Donne in politica

Per quelli di noi nati negli ultimi 50 o 60 anni, sembra incredibile che ci sia mai stato un dibattito sul diritto di voto delle donne in una società democratica. L'esclusione del 50% della popolazione anche dal più elementare coinvolgimento nel governo - la selezione dei rappresentanti eletti - sembra ora incomprensibile.

Quindi, quanto indietro dobbiamo guardare per trovare il diritto di voto delle donne nelle democrazie occidentali? La Nuova Zelanda ha concesso alle donne adulte il diritto di voto nel 1893, l'Australia nel 1902, la Finlandia nel 1907, la Norvegia nel 1913, la Germania nel 1918, gli Stati Uniti nel 1920 e il Regno Unito nel 1934. La Francia ha raggiunto una conclusione simile nel 1944.
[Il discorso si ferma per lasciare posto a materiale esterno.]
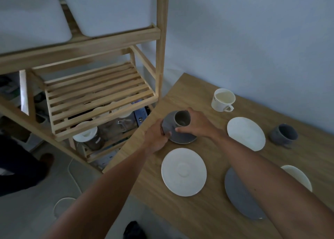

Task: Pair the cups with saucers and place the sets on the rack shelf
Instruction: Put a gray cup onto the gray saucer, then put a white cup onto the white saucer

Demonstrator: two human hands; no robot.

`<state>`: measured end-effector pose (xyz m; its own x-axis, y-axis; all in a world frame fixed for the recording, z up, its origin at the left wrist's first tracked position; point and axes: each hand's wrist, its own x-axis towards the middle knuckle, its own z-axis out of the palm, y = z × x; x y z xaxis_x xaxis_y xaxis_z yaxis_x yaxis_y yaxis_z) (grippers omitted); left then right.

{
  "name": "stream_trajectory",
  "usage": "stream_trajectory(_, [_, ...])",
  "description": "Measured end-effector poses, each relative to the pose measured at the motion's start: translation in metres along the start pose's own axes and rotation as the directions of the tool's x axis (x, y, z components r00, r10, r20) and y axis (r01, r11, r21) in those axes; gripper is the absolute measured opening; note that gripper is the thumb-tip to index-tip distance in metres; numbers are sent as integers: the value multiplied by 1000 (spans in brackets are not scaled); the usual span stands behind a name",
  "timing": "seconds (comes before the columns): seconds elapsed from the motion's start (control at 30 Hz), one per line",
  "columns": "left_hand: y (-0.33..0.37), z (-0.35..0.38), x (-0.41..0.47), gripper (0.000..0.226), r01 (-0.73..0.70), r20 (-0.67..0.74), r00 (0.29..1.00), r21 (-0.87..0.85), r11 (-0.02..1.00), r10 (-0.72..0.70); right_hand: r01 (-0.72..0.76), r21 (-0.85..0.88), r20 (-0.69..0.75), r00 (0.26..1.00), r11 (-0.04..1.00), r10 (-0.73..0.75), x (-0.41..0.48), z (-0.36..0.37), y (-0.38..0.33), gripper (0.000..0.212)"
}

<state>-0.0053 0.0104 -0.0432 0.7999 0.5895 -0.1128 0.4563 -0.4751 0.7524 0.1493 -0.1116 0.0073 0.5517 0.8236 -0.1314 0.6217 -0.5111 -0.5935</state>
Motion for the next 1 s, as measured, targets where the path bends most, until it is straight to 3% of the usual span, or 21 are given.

Oggi, il diritto di voto delle donne esiste in quasi tutti i paesi. Ancora più importante, le donne stanno occupando posizioni di leadership politica a livello locale e nazionale in tutto il mondo. Nel suo libro, Fighting Global Tyranny: Where Are The Women?, Francesca de Bardin mostra i progressi fatti dalle donne.

Nel 2016, l'Unione interparlamentare ha confrontato il numero di donne politiche elette in 193 paesi. Negli Stati Uniti e in Europa, le donne costituivano tra il 19,4% (USA) e il 43,6% (Svezia) delle camere basse del governo. Le restanti camere basse europee avevano una media del 35%. Il paese con la più alta percentuale di donne in politica è stato il Ruanda, con circa il 64% nella camera bassa - un esempio di come il valore dell'empowerment delle donne sia stato riconosciuto e abbia aiutato un paese dilaniato dalla guerra civile a muoversi verso processi democratici pacifici.

Guardando lo stato del mondo oggi, vediamo le guerre di cambio di regime sostenute dagli Stati Uniti e dall'Europa, 50 milioni di rifugiati, la corruzione ad ogni livello, la fame e la povertà globale, i disastri ambientali causati dalle grandi corporazioni, la disoccupazione e gli schemi di elusione fiscale che privano le nazioni dei fondi dolorosamente necessari per i programmi sociali. Uno si chiede, come Francesca de Bardin, dove sono le donne in tutto questo. Che senso ha la "diversità di genere" se le donne non sono impegnate a risolvere le questioni critiche che abbiamo davanti? Sono solo come gli uomini?

I politici ad ogni livello, uomini e donne, sono selezionati per la carica da leader locali e oligarchie. Sono spesso bloccati al passo con i desideri dei loro patroni o altrimenti rischiano di perdere le loro posizioni, il loro status e il loro potere. Il risultato finale è che molte donne nei governi occidentali potrebbero essere percepite come semplici "uomini in abito". Il sistema è progettato in questo modo. Sta alle donne cambiarlo.